Ryuk, a malware software suspected to have been from this weekend’s assault that hobbled nationwide newspapers like The San Diego Union-Tribune, is a complex twist to an extortionate classic.
When Ryuk enters a network, it spreads instantly from computer to machine, node to node, and encrypts important files along the way with an unbreakable code.
This bit of code has tried to throw a spanner into the news operations of Tribune Publishing, which underground its publishing plant and those of the Los Angeles Times and the Government-Tribune. The Times and Union-Tribune are no longer controlled by Tribune Publishing — Dr. Patrick Soon-Shiong acquired them in June but still, share several structures.
The issue came up when Government-Tribune sports reporters struggled to send finished papers to the print facility.

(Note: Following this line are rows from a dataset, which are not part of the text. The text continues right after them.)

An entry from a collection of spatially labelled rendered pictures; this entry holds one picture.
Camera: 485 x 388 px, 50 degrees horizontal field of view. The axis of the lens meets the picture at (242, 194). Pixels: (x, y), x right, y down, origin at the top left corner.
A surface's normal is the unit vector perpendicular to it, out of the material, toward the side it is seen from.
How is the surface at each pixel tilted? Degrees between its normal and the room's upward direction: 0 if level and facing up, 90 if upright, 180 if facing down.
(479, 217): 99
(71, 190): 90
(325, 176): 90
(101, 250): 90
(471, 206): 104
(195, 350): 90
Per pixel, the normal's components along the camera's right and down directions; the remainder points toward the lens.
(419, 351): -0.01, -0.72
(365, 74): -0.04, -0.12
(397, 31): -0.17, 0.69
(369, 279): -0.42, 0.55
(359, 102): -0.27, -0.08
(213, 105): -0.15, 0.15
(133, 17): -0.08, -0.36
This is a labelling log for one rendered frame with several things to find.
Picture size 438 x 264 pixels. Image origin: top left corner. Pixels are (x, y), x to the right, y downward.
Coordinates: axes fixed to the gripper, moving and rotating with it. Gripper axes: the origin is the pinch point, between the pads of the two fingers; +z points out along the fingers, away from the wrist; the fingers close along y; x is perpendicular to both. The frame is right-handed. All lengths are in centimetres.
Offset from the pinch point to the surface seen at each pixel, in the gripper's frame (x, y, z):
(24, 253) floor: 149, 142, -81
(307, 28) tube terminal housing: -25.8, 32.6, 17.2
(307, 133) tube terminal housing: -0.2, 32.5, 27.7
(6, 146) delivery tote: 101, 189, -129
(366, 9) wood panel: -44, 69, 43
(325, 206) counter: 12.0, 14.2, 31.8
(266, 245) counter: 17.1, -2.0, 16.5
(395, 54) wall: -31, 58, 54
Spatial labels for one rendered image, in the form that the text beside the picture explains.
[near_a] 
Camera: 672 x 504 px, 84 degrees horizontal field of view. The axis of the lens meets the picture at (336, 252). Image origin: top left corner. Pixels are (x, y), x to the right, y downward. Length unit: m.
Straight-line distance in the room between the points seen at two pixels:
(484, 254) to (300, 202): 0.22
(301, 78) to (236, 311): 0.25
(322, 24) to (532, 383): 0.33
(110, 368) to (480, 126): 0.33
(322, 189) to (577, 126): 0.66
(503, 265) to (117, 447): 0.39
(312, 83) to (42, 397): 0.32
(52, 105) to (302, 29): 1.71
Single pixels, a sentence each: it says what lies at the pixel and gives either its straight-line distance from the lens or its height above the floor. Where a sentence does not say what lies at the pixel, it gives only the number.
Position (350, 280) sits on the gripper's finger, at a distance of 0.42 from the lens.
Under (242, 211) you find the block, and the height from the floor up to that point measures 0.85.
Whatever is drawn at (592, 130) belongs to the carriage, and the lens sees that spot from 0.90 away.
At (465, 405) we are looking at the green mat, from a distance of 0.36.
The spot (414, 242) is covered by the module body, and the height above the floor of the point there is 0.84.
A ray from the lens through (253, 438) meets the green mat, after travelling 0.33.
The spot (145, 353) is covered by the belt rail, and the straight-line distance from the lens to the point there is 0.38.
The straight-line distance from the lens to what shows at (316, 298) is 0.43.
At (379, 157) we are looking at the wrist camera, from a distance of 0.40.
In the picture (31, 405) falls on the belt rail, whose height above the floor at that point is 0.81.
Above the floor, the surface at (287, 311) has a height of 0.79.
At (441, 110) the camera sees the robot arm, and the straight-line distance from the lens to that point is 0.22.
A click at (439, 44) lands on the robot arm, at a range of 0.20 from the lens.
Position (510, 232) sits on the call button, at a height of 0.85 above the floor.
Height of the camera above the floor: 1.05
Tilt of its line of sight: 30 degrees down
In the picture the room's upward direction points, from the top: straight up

It spread quickly over the next day, impeding the delivery of the Times and Government-Tribune Saturday versions, as well as articles in the Washington Post and New York Times versions in Florida, Chicago and Connecticut, and the West Coast, which are published in downtown Los Angeles.
The production and distribution issues were largely solved by Monday, said Marisa Kollias, Tribune Authoring’s spokeswoman. The business wouldn’t confirm it’s been especially affected by Ryuk or a general ransomware attack.
Ryuk himself appeared on the cybersecurity experts horizon in August when five initial victims were identified by the security analysts MalwareHunterTeam.
Despite the similarities in the code, it is extremely difficult to determine the origin of an attack, as is the establishment of any relations with state actors. Probably the only way to do that is to locate the code on their machines until you go in and invade someone and kick down their door and steal their devices, “said Clifford Neuman, director of the Institute for Computer System Security at USC. “That’s the only way to explain it completely.”
Ryuk’s name appears to be a reference to a role in the popular animation and manga series “Death Note.” In the series, Ryuk is a death demon who, dissatisfied with his immortality, wants to bring a journal into the planet that allows his finder to destroy someone by writing his name.
Ben Herzog, a security researcher with Check Point said, Ryuk is distinct, “Ryuk is a fairly ‘artisanal’ malware,” which is used to attack particular businesses with no destructive tolerance, such as hospitals, ports, and now obviously newspapers.
Malware and those who spread it have been engaged in an arms race with safety systems and researchers ever since emerging as a mainstream phenomenon over the past few years. As a result, both became more sophisticated.
“The early [assaults] were really simple, and they only encrypted the files that the individual had access to,” Neuman said. New models will take advantage of established security vulnerabilities to switch from user to user and access more protected files along the way.